• [Description of the task]: The answer should consist of each line from the data below that includes "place".

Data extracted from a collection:
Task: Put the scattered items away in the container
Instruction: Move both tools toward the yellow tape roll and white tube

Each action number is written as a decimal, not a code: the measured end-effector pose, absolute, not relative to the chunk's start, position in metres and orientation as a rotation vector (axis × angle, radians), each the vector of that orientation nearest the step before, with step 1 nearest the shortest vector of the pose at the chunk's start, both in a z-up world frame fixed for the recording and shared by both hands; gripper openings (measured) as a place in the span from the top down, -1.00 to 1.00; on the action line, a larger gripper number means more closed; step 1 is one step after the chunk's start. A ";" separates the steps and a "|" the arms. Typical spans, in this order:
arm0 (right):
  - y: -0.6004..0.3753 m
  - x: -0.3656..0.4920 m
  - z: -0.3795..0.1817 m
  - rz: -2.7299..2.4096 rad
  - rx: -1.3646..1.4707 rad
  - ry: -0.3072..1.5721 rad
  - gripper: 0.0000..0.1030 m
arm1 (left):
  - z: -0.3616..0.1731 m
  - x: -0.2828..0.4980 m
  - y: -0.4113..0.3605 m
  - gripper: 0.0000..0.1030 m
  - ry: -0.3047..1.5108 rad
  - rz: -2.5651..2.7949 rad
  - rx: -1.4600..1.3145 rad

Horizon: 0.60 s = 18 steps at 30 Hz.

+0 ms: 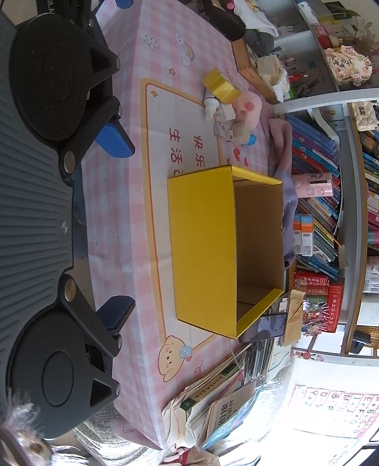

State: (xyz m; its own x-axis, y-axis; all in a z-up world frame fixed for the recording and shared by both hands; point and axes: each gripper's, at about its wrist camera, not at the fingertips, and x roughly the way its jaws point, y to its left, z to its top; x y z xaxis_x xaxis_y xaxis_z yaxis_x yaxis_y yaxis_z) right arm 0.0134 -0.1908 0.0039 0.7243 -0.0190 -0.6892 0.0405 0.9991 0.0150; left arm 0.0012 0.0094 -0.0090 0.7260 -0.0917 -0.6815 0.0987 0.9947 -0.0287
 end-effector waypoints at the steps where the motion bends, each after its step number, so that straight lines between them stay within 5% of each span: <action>1: -0.190 0.014 0.004 -0.033 0.030 0.761 -0.99 | -0.009 0.001 0.010 -1.00 0.749 -0.108 0.010; 18: -0.171 0.014 0.009 -0.022 -0.029 0.762 -0.98 | -0.004 0.007 0.032 -1.00 0.738 -0.086 -0.044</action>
State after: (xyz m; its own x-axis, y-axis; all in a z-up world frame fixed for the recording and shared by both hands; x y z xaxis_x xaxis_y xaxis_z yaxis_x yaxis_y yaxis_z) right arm 0.0141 -0.1707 0.0091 0.7235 -0.0308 -0.6896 0.0095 0.9994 -0.0347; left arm 0.0068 0.0318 -0.0043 0.7367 -0.0939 -0.6697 0.0631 0.9955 -0.0701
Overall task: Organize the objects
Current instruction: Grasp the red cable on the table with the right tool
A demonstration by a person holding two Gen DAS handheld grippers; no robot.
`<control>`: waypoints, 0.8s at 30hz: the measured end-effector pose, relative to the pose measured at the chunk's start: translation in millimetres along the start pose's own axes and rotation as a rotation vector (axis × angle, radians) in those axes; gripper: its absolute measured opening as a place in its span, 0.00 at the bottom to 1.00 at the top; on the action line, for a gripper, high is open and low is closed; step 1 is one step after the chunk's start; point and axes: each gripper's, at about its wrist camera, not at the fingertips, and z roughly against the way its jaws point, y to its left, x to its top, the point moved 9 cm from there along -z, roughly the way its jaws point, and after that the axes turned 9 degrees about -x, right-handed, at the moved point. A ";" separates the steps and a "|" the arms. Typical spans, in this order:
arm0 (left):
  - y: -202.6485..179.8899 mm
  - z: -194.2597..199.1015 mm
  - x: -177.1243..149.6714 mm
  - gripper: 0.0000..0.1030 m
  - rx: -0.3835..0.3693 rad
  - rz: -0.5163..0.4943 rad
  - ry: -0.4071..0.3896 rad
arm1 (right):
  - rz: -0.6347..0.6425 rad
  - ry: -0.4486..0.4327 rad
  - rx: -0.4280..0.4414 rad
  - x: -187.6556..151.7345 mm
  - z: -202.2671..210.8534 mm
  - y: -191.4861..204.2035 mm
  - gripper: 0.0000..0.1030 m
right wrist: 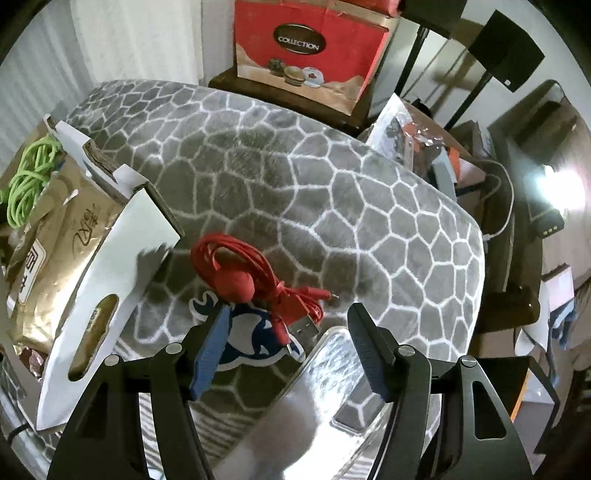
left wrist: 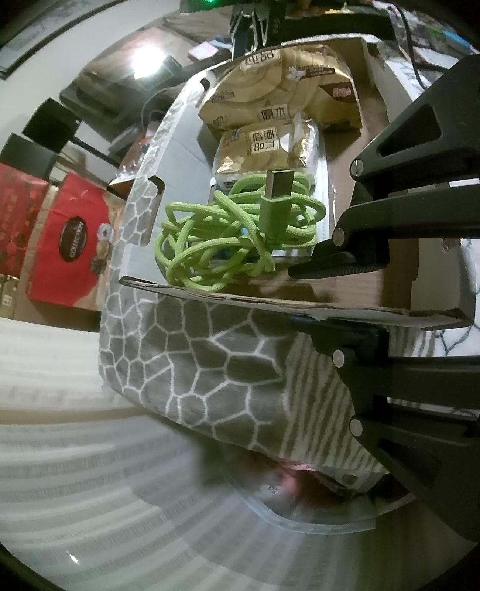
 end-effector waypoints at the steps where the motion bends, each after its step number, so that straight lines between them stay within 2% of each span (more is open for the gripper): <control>1: -0.1 -0.1 -0.1 0.18 0.001 0.000 0.001 | -0.001 0.002 0.005 0.6 -1.5 1.7 0.64; 9: 0.3 0.6 0.3 0.18 0.004 -0.001 0.001 | 0.016 -0.015 0.039 7.2 -5.2 13.1 0.62; 11: 0.1 0.6 0.2 0.18 0.001 0.000 0.002 | 0.019 -0.020 0.026 8.7 -6.4 14.2 0.57; 15: -0.5 0.3 -0.4 0.18 0.001 0.002 0.002 | -0.012 -0.039 0.020 10.8 -3.8 6.1 0.29; 24: -0.9 0.5 -1.2 0.18 0.004 0.002 0.003 | -0.115 -0.052 0.125 10.2 6.6 -0.3 0.23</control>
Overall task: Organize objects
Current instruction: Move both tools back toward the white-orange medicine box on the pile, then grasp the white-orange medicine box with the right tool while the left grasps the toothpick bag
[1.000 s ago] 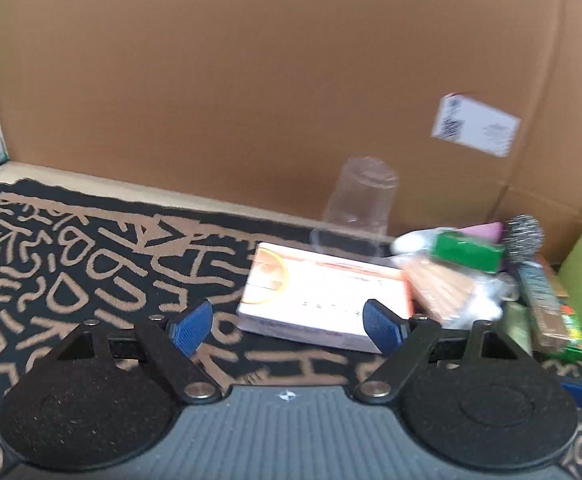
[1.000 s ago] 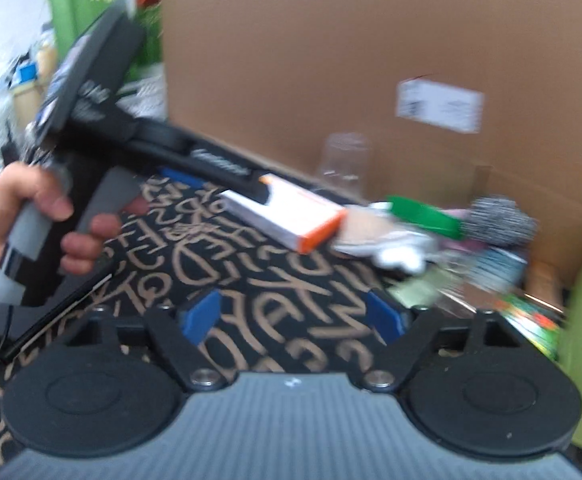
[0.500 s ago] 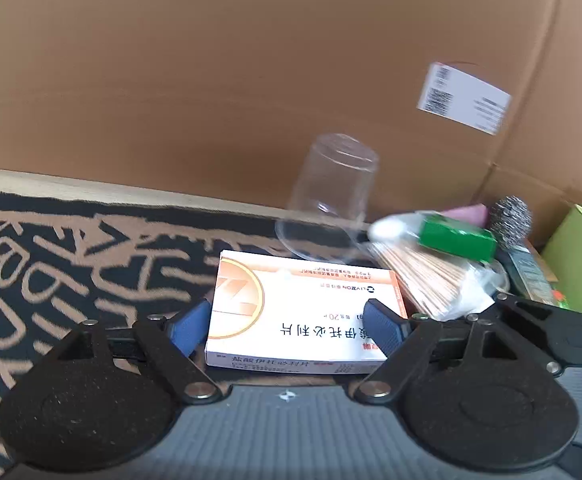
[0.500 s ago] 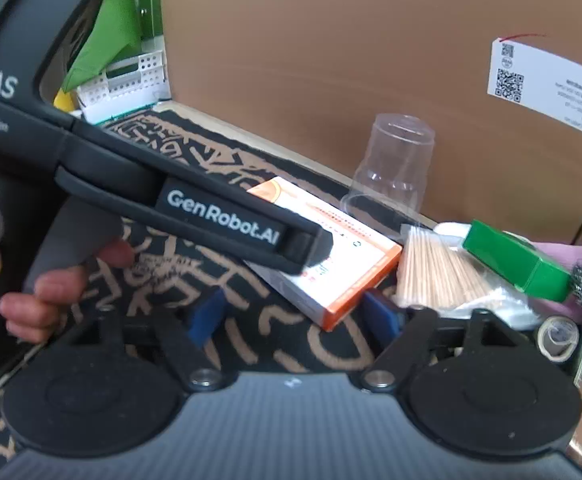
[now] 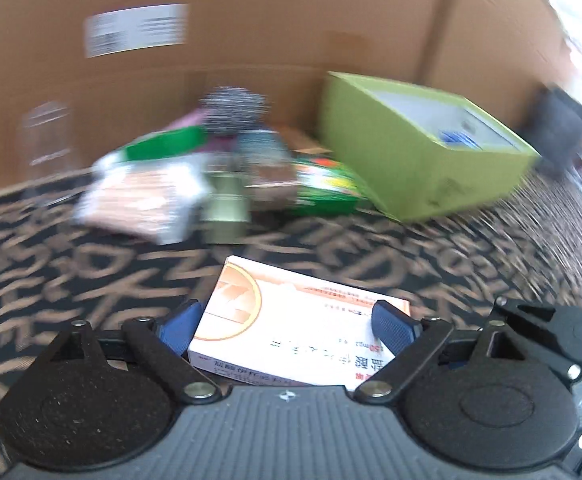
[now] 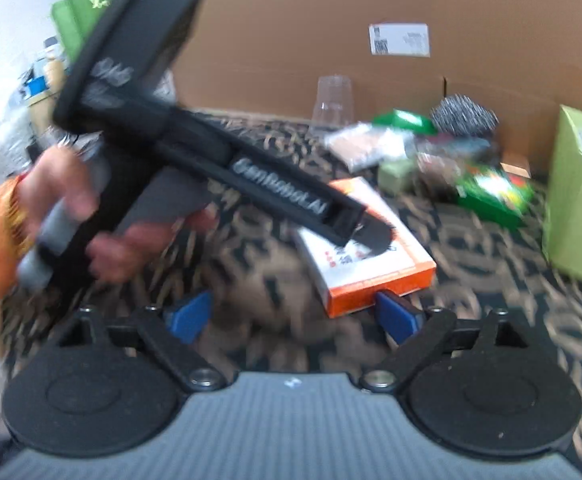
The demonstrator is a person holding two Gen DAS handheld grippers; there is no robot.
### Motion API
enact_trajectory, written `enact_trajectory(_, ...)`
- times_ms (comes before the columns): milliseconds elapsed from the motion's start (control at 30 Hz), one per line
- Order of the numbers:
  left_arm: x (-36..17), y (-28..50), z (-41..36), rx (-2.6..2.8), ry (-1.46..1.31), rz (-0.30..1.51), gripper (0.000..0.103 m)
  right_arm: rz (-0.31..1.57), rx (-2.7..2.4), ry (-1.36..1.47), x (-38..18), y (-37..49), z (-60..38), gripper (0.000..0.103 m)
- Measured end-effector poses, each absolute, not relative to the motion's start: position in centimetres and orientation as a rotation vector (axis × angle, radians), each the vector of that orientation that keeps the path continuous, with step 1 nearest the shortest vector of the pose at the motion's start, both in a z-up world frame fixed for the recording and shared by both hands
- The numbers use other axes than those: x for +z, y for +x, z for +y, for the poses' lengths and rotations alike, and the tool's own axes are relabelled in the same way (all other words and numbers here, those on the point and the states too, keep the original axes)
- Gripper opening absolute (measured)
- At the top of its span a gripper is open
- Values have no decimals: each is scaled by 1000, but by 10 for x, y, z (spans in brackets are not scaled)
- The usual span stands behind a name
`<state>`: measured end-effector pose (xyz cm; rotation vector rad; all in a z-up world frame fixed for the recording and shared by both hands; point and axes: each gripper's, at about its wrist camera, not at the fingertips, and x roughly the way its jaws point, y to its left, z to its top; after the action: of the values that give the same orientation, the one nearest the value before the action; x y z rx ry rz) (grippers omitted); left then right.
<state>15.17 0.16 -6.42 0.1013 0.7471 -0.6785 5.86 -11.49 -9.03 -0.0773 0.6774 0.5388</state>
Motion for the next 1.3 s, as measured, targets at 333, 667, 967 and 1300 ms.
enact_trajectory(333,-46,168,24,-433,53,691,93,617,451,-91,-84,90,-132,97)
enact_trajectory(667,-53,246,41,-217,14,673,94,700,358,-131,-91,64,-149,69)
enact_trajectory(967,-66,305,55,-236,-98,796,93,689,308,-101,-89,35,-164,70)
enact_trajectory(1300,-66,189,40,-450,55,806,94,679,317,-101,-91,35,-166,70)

• [Response for this exercise]:
Each action number is written as a decimal, not a code: the measured end-effector pose, absolute, not relative to the chunk's start, position in metres and orientation as a rotation vector (axis × angle, radians), each the vector of that orientation nearest the step before, with step 1 nearest the shortest vector of the pose at the chunk's start, both in a z-up world frame fixed for the recording and shared by both hands; gripper openings (measured) as a place in the span from the top down, -1.00 to 1.00; on the action line, a larger gripper number means more closed; step 1 is one step after the chunk's start. A ";" separates the steps and a "|" the arms. Typical spans, in this order:
`<control>`: waypoints, 0.8s at 30hz: the measured end-effector pose, relative to the pose measured at the chunk's start: translation in millimetres along the start pose's own axes and rotation as a rotation vector (axis × angle, radians) in those axes; gripper: its absolute measured opening as a place in its span, 0.00 at the bottom to 1.00 at the top; on the action line, for a gripper, high is open and low is closed; step 1 is one step after the chunk's start; point and axes: each gripper's, at about its wrist camera, not at the fingertips, and z roughly against the way its jaws point, y to its left, x to its top, the point moved 9 cm from there along -z, roughly the way its jaws point, and after that the axes turned 9 degrees about -x, right-handed, at the moved point. A ";" separates the steps and a "|" the arms. Typical spans, in this order:

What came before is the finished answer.